Re: Masks and overflow of signed immediates in BPF instructions

Yonghong Song <yonghong.song@xxxxxxxxx> · Wed, 16 Aug 2023 09:22:09 -0700

On 8/16/23 2:36 AM, Jose E. Marchesi wrote:

On 8/15/23 7:19 AM, Jose E. Marchesi wrote:
Hello.
The selftest progs/verifier_masking.c contains inline assembly code
like:
    	w1 = 0xffffffff;
The 32-bit immediate of that instruction is signed.  Therefore, GAS
complains that the above instruction overflows its field:
    /tmp/ccNOXFQy.s:46: Error: signed immediate out of range, shall
fit in 32 bits
The llvm assembler is likely relying on signed overflow for the
above to
work.

Not really.

   def _ri_32 : ALU_RI<BPF_ALU, Opc, off,
                    (outs GPR32:$dst),
                    (ins GPR32:$src2, i32imm:$imm),
                    "$dst "#OpcodeStr#" $imm",
                    [(set GPR32:$dst, (OpNode GPR32:$src2,
                    i32immSExt32:$imm))]>;

If generating from source, the pattern [(set GPR32:$dst, (OpNode
GPR32:$src2, i32immSExt32:$imm))] so value 0xffffffff is not SExt32
and it won't match and eventually a LDimm_64 insn will be generated.

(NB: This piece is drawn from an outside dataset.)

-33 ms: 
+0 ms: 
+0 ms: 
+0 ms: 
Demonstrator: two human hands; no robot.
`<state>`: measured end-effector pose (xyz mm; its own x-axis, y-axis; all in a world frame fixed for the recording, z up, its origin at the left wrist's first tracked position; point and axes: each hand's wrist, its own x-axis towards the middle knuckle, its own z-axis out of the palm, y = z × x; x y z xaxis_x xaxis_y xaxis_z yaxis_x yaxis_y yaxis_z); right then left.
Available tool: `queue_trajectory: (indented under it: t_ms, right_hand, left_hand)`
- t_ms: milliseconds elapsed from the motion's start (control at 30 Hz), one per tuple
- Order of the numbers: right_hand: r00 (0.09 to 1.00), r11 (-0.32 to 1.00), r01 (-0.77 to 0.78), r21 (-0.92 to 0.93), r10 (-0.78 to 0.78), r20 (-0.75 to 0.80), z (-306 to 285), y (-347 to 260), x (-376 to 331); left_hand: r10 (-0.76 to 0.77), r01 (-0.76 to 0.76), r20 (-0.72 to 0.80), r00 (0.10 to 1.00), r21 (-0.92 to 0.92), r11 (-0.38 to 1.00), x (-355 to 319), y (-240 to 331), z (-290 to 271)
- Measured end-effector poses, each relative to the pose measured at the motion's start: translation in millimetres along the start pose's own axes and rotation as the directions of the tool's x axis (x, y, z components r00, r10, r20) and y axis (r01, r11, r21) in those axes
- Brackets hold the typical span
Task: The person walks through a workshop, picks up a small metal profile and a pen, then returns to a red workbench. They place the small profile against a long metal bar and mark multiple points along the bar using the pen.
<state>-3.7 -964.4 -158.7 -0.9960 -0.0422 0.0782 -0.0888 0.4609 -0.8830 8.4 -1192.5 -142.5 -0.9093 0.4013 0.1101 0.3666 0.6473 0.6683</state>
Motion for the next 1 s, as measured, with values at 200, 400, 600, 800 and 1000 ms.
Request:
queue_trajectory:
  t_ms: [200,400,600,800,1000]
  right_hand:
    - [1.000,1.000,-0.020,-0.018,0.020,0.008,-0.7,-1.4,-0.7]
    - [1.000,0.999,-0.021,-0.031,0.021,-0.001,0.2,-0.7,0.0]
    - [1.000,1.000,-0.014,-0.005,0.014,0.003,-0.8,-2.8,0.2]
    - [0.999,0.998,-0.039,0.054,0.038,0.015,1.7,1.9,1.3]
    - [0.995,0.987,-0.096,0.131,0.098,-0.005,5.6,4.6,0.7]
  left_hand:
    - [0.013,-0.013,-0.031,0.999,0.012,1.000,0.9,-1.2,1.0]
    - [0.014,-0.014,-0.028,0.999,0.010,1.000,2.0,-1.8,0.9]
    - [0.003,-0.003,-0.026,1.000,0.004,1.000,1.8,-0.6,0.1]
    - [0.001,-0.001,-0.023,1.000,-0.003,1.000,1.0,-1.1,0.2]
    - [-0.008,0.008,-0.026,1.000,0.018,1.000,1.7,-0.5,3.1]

If by "generating from source" you mean compiling from C, then sure, I
wasn't implying clang was generating `r1 = 0xffffffff' for assigning
that positive value to a register.

But for inline asm, we will have
   (outs GPR32:$dst)
   (ins GPR32:$src2, i32imm:$imm)

and i32imm is defined as
   def i32imm : Operand<i32>;
which is a unsigned 32bit value, so it is recognized properly
and the insn is encoded properly.

We thought the imm32 operand in ALU instructions is signed, not
unsigned.  Is it really unsigned??

I am going through all the BPF instructions that get 32-bit, 16-bit and
64-bit immediates, because it seems to me that we may need to
distinguish between two different levels:

- Value encoded in the instruction immediate: interpreted as signed or
   as unsigned.

The 'imm' in the instruction is a 32-bit signed insn.
I think we have no dispute here.

- How the assembler interprets a written number for the corresponding
   instruction operand: for example, for which instructions the assemler
   shall accept 0xfffffffe and 4294967294 and -2 all to denote the same
   value, what value is it (negative or positive) or shall it emit an
   overflow error.

In llvm, for inline asm, 0xfffffffe, 4294967294 and -2 have the same
4-byte bit-wise encoding, so they will be all encoded the same
0xfffffffe in the actual insn.

The following is an example for x86 target in llvm:

$ cat t.c
int foo() {
  int a, b;

  asm volatile("movl $0xfffffffe, %0" : "=r"(a) :);
  asm volatile("movl $-2, %0" : "=r"(b) :);
  return a + b;
}
$ clang -O2 -c t.c
$ llvm-objdump -d t.o

t.o:    file format elf64-x86-64

Disassembly of section .text:

0000000000000000 <foo>:
       0: b9 fe ff ff ff                movl    $0xfffffffe, %ecx 
# imm = 0xFFFFFFFE
       5: b8 fe ff ff ff                movl    $0xfffffffe, %eax 
# imm = 0xFFFFFFFE
       a: 01 c8                         addl    %ecx, %eax
       c: c3                            retq
$

Whether it is 0xfffffffe or -2, the insn encoding is the same
and disasm prints out 0xfffffffe.

Will follow up with a summary that hopefully will serve to clarify this.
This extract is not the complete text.